Content starts
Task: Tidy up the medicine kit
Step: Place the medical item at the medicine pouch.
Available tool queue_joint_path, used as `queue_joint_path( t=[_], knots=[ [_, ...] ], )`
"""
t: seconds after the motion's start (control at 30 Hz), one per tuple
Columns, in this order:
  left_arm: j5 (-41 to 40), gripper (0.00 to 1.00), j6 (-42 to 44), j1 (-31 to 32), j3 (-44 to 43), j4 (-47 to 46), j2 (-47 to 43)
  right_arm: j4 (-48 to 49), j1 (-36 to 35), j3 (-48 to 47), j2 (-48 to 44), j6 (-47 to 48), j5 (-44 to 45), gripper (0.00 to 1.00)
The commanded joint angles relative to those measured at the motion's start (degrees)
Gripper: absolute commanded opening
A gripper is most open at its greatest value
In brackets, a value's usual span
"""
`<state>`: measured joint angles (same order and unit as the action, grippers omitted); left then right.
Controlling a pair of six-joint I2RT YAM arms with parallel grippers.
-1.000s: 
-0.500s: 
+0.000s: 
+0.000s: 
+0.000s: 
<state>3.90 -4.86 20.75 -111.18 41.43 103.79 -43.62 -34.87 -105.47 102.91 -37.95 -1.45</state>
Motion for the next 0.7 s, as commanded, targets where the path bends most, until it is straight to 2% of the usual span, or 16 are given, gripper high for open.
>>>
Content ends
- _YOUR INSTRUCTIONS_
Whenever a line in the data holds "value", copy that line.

- _ANSWER BOX_
A gripper is most open at its greatest value
In brackets, a value's usual span

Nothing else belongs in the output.